Quick background, I'm fairly new to bioinformatics and no one in my lab is a computational person, so I'm really just trying to figure this out as I go. My project will involve assembling the genomes of a couple non-model plants. I don't have the plants in my possession yet, so I'm just trying to work with available data from SRA for practice. Conveniently, a team in China has done short-read sequencing on one of the plants I intend to study. Unfortunately, there isn't long-read data available, but I will do long-read sequencing when I actually have my plants.
I assembled the short-read data using ABySS, and the summary stats from Quast and ABySS are decent, I think? N50: 16kb L50: 10k N75: 7kb L75: 25k total length: 627Mb (close to the expected genome size)
Now that I have this assembly, I would like to do masking and annotation. For masking I want to use RepeatModeler and RepeatMasker, but when I tried to run RepeatModeler, the job finished in minutes, which seems wrong? I did get a warning that N50 was 7kb and it didn't like that. Not sure why the N50 is different from Quast and ABySS, though. RepeatModeler also finished after only doing round1. Should I go about constructing a repeat library/masking in a different way? I know masking with an assembly this fragmented won't be the best, but I'm not sure if there's something else I should do?

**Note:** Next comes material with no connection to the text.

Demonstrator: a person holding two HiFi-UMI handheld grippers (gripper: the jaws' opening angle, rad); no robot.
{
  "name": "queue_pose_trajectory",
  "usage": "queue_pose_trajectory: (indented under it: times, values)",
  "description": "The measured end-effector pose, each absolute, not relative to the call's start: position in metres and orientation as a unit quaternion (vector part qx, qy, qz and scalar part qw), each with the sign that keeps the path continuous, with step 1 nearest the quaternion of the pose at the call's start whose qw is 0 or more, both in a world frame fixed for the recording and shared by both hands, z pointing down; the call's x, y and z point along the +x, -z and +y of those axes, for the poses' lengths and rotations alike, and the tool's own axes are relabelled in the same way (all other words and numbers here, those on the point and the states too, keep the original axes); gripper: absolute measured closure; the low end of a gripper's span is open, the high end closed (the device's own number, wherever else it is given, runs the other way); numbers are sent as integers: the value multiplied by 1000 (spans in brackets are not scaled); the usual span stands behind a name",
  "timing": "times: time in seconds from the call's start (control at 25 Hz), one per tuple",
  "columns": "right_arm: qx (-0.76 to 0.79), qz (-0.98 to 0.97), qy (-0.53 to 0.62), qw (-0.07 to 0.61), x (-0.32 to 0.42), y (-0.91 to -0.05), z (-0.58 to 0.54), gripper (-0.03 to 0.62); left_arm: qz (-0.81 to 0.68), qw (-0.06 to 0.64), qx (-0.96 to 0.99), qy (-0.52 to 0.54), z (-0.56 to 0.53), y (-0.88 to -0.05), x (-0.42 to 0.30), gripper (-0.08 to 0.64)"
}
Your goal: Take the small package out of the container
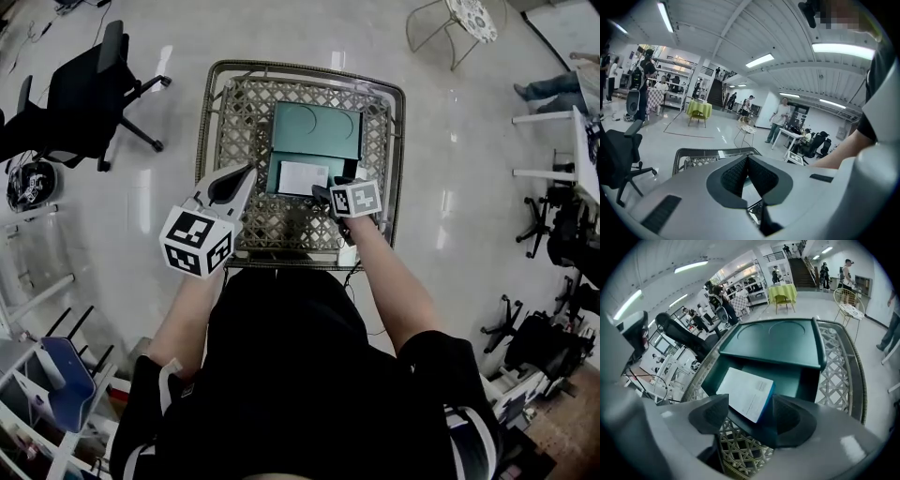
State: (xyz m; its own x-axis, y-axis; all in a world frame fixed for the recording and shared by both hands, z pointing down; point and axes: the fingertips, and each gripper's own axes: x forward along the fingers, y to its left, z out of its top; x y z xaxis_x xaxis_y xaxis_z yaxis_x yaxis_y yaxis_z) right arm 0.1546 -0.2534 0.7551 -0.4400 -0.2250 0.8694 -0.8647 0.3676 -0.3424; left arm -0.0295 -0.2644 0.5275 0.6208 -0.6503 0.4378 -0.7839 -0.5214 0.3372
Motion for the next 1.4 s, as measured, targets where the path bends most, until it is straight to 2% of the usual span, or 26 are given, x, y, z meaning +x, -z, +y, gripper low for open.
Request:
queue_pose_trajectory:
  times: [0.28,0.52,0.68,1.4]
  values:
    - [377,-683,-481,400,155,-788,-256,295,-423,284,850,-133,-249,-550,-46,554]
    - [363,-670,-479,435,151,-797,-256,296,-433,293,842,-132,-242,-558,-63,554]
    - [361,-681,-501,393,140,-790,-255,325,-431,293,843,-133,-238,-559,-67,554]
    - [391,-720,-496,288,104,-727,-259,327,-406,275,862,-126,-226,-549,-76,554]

For annotation I'm going to use Braker2 and there is a high-quality assembly of a plant with an LCA ~80Mya, so I think that should help a lot.
Any suggestions on how I should move forward are very welcome and appreciated, thanks!

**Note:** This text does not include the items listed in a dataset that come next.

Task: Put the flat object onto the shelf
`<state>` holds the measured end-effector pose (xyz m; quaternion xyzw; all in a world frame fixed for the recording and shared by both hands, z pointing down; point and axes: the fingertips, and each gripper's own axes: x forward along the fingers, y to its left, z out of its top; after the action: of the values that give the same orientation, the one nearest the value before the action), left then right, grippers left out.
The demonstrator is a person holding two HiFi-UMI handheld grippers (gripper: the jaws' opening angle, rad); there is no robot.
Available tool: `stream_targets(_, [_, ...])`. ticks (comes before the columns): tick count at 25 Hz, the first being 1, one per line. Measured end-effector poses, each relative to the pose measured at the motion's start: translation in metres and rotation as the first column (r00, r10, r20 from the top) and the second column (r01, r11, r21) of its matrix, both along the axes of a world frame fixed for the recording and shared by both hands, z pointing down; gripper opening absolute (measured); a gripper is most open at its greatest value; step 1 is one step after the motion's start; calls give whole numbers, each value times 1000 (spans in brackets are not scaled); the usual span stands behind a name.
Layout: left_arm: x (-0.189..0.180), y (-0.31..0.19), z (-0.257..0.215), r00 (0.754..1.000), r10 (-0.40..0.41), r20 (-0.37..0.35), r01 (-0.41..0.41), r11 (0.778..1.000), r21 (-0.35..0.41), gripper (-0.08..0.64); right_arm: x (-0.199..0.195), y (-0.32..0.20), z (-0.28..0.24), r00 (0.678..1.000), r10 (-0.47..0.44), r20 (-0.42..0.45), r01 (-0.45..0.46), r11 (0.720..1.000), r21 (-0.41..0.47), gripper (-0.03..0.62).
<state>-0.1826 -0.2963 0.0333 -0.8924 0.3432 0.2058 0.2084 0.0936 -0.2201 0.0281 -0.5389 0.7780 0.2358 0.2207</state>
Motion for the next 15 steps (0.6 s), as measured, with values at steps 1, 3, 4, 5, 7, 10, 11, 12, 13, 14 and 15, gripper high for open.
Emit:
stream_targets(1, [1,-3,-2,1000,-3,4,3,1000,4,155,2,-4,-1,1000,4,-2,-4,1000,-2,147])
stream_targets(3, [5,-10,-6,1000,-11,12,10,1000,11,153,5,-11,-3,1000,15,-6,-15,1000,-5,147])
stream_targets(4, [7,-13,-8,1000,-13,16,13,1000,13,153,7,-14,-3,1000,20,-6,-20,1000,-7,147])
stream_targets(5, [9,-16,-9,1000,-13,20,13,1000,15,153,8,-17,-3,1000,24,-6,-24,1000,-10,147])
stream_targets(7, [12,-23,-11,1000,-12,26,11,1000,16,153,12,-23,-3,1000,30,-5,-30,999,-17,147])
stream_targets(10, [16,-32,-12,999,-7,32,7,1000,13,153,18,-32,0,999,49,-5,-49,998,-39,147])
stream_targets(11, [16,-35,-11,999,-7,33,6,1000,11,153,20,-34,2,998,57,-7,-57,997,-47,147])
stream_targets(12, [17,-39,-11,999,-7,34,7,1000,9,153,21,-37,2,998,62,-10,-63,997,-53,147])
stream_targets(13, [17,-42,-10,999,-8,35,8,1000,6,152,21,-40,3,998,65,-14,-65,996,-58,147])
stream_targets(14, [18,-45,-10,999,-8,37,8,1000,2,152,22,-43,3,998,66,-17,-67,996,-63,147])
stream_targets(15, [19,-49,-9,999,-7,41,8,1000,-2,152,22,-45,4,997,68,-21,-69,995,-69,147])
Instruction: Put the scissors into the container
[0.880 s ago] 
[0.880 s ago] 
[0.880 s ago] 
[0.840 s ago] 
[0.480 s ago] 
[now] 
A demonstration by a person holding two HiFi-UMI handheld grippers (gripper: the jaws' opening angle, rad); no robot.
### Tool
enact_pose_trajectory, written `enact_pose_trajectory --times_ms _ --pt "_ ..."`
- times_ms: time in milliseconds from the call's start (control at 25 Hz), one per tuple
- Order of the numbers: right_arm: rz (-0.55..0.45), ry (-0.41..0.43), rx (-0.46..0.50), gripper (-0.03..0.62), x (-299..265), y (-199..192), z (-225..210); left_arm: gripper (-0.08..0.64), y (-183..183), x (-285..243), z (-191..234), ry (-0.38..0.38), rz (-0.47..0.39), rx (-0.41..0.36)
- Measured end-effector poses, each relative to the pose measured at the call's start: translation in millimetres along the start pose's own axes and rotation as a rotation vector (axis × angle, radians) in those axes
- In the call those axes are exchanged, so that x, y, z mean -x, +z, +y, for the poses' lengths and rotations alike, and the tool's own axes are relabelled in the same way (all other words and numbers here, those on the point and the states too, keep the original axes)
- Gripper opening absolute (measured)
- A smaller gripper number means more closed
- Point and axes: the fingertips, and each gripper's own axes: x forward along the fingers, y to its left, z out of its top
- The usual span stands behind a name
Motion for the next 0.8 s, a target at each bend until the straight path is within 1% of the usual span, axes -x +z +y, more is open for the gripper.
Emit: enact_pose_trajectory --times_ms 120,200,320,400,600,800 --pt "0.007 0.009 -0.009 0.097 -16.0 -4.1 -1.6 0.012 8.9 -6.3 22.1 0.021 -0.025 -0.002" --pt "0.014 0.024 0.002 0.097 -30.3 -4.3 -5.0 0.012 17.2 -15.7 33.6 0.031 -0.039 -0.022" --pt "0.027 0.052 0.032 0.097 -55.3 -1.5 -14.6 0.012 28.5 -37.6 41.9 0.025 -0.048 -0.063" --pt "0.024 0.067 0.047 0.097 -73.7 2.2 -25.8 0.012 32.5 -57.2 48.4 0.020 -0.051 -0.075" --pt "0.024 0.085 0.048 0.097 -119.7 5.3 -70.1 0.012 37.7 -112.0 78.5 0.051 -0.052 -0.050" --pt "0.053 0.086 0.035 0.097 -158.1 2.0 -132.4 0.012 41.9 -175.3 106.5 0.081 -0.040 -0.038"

This is so so helpful, thank you very much!
No worries! I just realised you might not need to run TEsorter, all it does is change the labels/names for the TEs EDTA found. It's useful if you want to analyse what TEs you have, but not useful if you just want to repeatmask your genome.
Hey there, do you know how long EDTA normally takes to run? I started my run on Wednesday, but I've been stuck here since:
Thanks! It looks like I'm using about 40 CPUs currently.
You may be running into this issue: https://github.com/oushujun/EDTA/issues/225
I have, in the past, run a hacky trick where I merged all contigs into sets of <10 fake pseudomolecules with Ns between the contigs, then ran EDTA with that, then ran repeatmasker with the hacky TE database but the database of 'correct' contigs. The de novo TE finding step doesn't care for positions. Some of the EDTA tools make a file for each contig which can result in millions of files, slowing everything down. With my hacky trick there are not many files.
You could also try removing smaller contigs (< 1 Kbp length?).
Thanks for the suggestion! I can see that the .mod.harvest directory is still having files written to it, so I think the issue is probably coming from how fragmented the assembly is. I'll remove the smaller contigs first and rerun. Then I'll try concatenating things if that doesn't help. Thank you!